What is needed - Go through the lines below and retype each one exactly.

Data section -

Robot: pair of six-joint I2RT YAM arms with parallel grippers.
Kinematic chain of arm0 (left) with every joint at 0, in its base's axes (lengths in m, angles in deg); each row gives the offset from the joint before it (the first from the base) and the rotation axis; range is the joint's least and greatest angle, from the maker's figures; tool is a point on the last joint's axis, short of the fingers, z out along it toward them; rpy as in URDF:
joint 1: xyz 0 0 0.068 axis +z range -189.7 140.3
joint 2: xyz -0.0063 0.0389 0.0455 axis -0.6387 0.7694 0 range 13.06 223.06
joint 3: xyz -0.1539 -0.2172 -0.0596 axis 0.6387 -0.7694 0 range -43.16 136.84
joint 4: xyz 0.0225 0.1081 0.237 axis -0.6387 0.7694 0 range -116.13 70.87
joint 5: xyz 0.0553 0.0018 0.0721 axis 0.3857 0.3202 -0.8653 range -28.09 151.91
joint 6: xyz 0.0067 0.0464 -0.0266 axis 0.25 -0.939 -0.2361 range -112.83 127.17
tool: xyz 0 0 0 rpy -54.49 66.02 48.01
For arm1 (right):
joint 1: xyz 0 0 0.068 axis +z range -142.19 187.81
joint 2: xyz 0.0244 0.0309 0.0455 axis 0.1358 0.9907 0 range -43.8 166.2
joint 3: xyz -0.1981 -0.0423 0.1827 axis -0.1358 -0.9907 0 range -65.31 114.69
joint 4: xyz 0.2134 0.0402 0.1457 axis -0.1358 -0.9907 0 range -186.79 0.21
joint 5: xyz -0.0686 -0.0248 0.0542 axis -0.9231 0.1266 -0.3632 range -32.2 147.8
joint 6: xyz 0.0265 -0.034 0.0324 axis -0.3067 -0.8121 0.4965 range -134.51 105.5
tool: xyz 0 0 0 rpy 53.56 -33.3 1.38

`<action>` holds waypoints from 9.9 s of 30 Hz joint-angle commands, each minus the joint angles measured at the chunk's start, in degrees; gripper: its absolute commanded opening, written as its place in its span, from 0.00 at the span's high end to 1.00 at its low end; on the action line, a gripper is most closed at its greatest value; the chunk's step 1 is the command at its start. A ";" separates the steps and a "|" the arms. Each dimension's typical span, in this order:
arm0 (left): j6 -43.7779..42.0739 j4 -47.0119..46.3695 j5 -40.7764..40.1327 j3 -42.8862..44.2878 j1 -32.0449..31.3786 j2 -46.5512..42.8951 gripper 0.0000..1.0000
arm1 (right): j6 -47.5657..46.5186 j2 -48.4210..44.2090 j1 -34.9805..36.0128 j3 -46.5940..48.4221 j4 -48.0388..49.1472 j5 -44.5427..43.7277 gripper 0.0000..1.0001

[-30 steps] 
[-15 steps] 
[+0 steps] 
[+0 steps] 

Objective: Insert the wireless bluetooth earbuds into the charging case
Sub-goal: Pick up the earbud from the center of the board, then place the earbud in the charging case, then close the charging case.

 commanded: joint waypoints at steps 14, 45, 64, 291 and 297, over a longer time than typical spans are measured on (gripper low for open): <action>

Expected answer -
Robot: pair of six-joint I2RT YAM arms with parallel grippers.
Kinematic chain of arm0 (left) with every joint at 0, in its base's axes (lengths in m, angles in deg); each row gives the offset from the joint before it (the first from the base) and the rotation axis; range is the joint's least and greatest angle, from the maker's figures; tool is a point on the last joint's axis, short of the fingers, z out along it toward them; rpy as in URDF:
joint 1: xyz 0 0 0.068 axis +z range -189.7 140.3
joint 2: xyz -0.0063 0.0389 0.0455 axis -0.6387 0.7694 0 range 13.06 223.06
joint 3: xyz -0.1539 -0.2172 -0.0596 axis 0.6387 -0.7694 0 range -43.16 136.84
joint 4: xyz 0.0225 0.1081 0.237 axis -0.6387 0.7694 0 range -116.13 70.87
joint 5: xyz 0.0553 0.0018 0.0721 axis 0.3857 0.3202 -0.8653 range -28.09 151.91
joint 6: xyz 0.0067 0.0464 -0.0266 axis 0.25 -0.939 -0.2361 range -112.83 127.17
tool: xyz 0 0 0 rpy -54.49 66.02 48.01
For arm1 (right):
joint 1: xyz 0 0 0.068 axis +z range -142.19 187.81
joint 2: xyz 0.0244 0.0309 0.0455 axis 0.1358 0.9907 0 range -43.8 166.2
joint 3: xyz -0.1981 -0.0423 0.1827 axis -0.1358 -0.9907 0 range -65.31 114.69
joint 4: xyz 0.2134 0.0402 0.1457 axis -0.1358 -0.9907 0 range -186.79 0.21
joint 5: xyz -0.0686 -0.0248 0.0542 axis -0.9231 0.1266 -0.3632 range -32.2 147.8
joint 6: xyz 0.0265 -0.034 0.0324 axis -0.3067 -0.8121 0.4965 range -134.51 105.5
tool: xyz 0 0 0 rpy 53.56 -33.3 1.38

`<action>` holds waypoints from 9.9 s of 30 Hz joint-angle commands, each minus the joint angles measured at the chunk's start, in degrees; gripper: its absolute commanded opening, written as its place in its span, from 0.00 at the span's high end to 1.00 at its low end; on the action line, a gripper is most closed at its greatest value; the chunk's step 1 is the command at its start. A ";" separates the steps and a "|" the arms. Each dimension's typical span, in this order:
arm0 (left): j6 -43.7779..42.0739 j4 -47.0119..46.3695 j5 -40.7764..40.1327 j3 -42.8862..44.2878 j1 -32.0449..31.3786 j2 -46.5512..42.8951 gripper 0.0000..1.0000
arm1 (right): j6 -47.5657..46.5186 j2 -48.4210..44.2090 j1 -34.9805..36.0128 j3 -46.5940..48.4221 j4 -48.0388..49.1472 j5 -44.5427..43.7277 gripper 0.0000..1.0001

[-30 steps] 
[-15 steps] 
[+0 steps] 
[+0 steps] 

Objective: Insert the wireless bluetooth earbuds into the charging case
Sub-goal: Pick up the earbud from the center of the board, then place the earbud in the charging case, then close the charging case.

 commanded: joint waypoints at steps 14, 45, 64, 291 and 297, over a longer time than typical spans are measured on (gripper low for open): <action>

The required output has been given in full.